2. If `cache.diff` is provided, call it, then sha256-hash the returned string.
3. Look in `<pageDir>/_cache/` for an HTML snapshot file named `<urlKey>_<expiresAtUnix>.html` and a sibling `diff_<expiresAtUnix>` file.
4. If the file exists, the unix timestamp in its name hasn't passed, AND the stored diff hash equals the current diff hash → serve the cached HTML and skip SSR.
5. If expired or diff changed → delete the stale files.
6. After SSR: write the new HTML + diff hash to disk with `expiresAt = now + expiresAfterMinutes`.

Cache invalidation is purely filename-driven (expiry baked into the filename, no scheduler). Plus optional content-driven invalidation via the `diff` callback's hash.

---

**Proposed new API (snake_case):**
\`\`\`js
res.render('ui/pages/index/index.js', {
  cache: {
    expires_after_minutes: 60,
    diff: async (req) => 'some-string-to-hash', // optional
  },
});
\`\`\`

**Proposed integration into current Joystick:**
- Add `node/src/app/middleware/render/page_cache.js` with two helpers: `read_page_cache({ ... })` and `write_page_cache({ ... })`, plus internal helpers `generate_hash`, `get_cache_diff`, `build_cache_key`.
- Wire into `node/src/app/middleware/render/index.js`:
  - Right after the 404 checks, if `render_options?.cache?.expires_after_minutes` is set → compute current diff, call `read_page_cache(...)`, and if a valid snapshot exists, `res.status(200).send(html)` and return.
  - Right before the final `res.status(200).send(html)`, if caching is enabled → call `write_page_cache(...)`.
- Skip caching when `req.method !== 'GET'`, when the component is a framework component (`joystickdb_gui:`), and (optionally) when there's an authenticated user — keep this simple and not include user-specific caching for v1.

**Decisions I'd like your input on before implementing:**

1. **Storage backend.** Old version wrote HTML files to disk under `<pageDir>/_cache/` inside the build folder. Current Joystick has a robust `cache()` utility (in-memory, optionally Redis-backed via `process.databases.redis`).

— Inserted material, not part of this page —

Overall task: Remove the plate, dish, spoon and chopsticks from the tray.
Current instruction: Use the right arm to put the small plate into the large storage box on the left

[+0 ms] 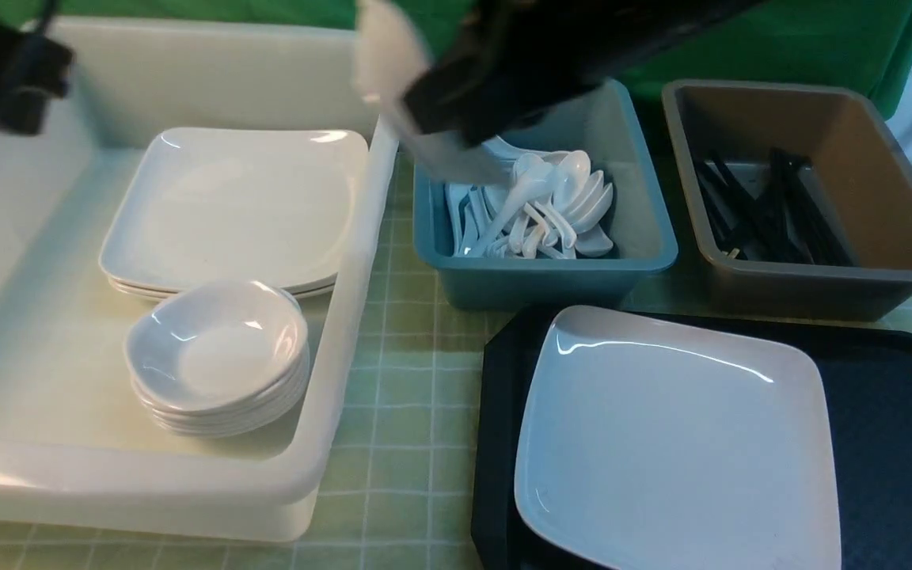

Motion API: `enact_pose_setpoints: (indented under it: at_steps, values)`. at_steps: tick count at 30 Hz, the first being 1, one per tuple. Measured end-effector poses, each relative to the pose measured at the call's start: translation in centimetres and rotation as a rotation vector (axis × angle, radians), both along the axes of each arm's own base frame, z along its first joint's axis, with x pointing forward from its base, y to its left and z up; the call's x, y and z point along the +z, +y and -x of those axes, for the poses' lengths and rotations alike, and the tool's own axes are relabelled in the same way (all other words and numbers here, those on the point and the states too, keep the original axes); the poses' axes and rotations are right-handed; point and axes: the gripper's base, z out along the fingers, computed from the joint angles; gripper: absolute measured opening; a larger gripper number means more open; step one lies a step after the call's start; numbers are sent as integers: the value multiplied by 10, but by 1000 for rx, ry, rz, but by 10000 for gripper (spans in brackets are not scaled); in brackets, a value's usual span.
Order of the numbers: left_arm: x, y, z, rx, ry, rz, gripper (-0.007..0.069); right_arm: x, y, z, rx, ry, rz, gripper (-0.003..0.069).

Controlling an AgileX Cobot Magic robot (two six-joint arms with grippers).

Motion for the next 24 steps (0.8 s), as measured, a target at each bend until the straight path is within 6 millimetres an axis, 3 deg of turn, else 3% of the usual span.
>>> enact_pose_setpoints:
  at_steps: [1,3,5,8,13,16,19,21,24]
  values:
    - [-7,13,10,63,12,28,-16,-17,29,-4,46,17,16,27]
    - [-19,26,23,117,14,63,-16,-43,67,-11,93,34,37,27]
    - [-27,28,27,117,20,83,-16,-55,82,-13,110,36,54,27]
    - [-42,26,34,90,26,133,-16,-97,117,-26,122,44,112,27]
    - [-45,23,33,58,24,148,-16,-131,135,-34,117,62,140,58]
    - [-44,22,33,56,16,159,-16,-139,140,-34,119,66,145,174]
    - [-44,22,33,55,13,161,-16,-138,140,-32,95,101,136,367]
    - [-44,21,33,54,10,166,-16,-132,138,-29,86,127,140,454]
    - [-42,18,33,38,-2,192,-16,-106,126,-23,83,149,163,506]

Three options:
   - **a)** Mirror old behavior: write HTML files to disk under `.joystick/build/_cache/` (simple, survives restarts, no extra deps).
   - **b)** Use Joystick's `cache()` utility with a dedicated cache name like `_page_cache` (in-memory by default, Redis-backed when configured — better for cluster mode).
   - **c)** Both, with `cache.store: 'disk' | 'memory'` option.

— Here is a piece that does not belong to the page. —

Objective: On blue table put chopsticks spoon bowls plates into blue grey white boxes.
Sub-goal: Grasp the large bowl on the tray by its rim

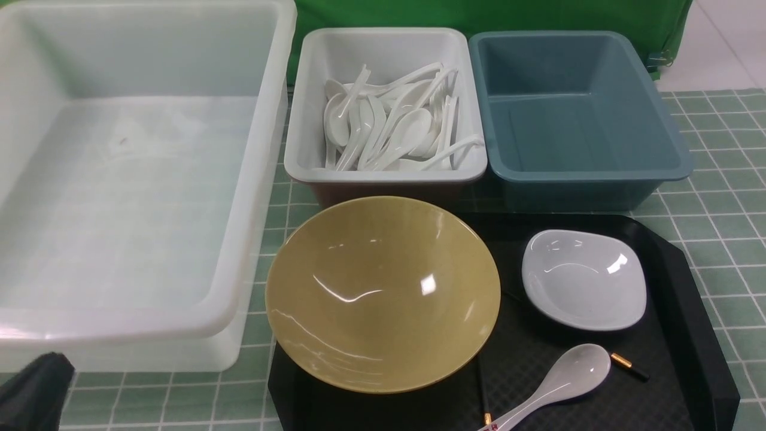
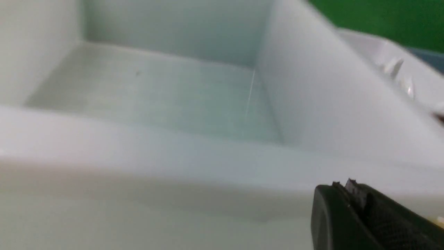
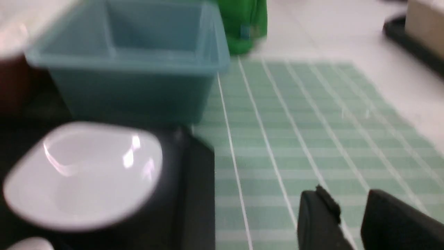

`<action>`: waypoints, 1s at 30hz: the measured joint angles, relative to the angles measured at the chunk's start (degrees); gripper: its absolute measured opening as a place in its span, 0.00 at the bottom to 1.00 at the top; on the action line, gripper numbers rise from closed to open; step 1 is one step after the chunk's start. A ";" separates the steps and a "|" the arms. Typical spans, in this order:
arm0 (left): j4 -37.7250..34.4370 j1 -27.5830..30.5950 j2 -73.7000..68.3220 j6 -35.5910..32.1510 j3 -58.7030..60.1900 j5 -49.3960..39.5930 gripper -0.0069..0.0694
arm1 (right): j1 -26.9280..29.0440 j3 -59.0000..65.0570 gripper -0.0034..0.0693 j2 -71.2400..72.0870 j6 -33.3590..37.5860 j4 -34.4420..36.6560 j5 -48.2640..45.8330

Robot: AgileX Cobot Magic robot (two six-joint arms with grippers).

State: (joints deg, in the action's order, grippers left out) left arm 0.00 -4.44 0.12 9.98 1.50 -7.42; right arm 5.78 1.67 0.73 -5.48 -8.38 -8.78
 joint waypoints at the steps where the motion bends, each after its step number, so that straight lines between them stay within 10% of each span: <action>1: 0.00 0.00 0.00 -0.07 0.00 1.35 0.08 | 0.00 0.00 0.37 0.00 0.00 0.00 0.67; 12: 0.62 0.00 0.00 -0.30 0.00 39.82 0.08 | 0.00 0.00 0.37 0.00 -0.53 0.11 49.69; 18: 0.00 0.00 0.00 1.44 -0.08 55.24 0.08 | 0.00 0.00 0.37 0.00 -11.42 0.57 56.02; 30: 2.33 0.00 -12.64 1.89 -33.96 16.31 0.08 | 0.06 -28.36 0.10 -6.88 -1.99 0.89 17.75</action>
State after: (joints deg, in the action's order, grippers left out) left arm 2.33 -4.44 -12.52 11.88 -32.47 8.89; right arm 5.84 -26.69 -6.15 -7.46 -7.49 8.96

2. **Cache key composition.** Old version used URL path parts joined by `_`, ignoring query string. Keep that, or include query string in the key (so `?page=2` caches separately)?

3. **Field naming.** Stick with `expires_after_minutes` to mirror the old name, or rename to `ttl_seconds` / `expires_in` to match the rest of the codebase's TTL conventions (the existing `cache()` utility uses `ttl` in seconds)?

4. **Scope.** Only `res.render` (pages), or also expose for `res.render_email`? I'd recommend pages only.

My recommendation: **1b** (use existing `cache()` utility), **2** include query string, **3** keep `expires_after_minutes` for ergonomics, **4** pages only. Let me know what you want.

To me, this is magic. This type of work would have required me to put aside a day (or at least a couple of hours) to dig through the project, wrap my head around how the thing worked, and figure out the best approach to getting it migrated. Instead, I just looked at the LLM like grep, but with a pseudo-brain bolted on.

Is this a Shocking New Insight That All The Brightest Minds Are Discussing This Very Second?

No. But I think these are the types of benefits of AI/LLMs that we should be discussing when asking "how does AI fit in here?" Reducing the time to think is tremendous, even if the outcome is that I end up writing the actual implementation by hand.

This isn't a "Mythos one-shotted Mario Kart for N64" type of "discovery," but it is the sober "once the Kool-Aid wears off and the lights come up, this is likely where the chips fall" take. Instead of AI being a genie in a bottle, it's like going from cord-to-wireless.

If you're approaching AI usage like me (human-in-the-loop, turn-based) and you're not already using LLMs like this, give it a shot. I've even used this approach for non-technical stuff and it works wonders.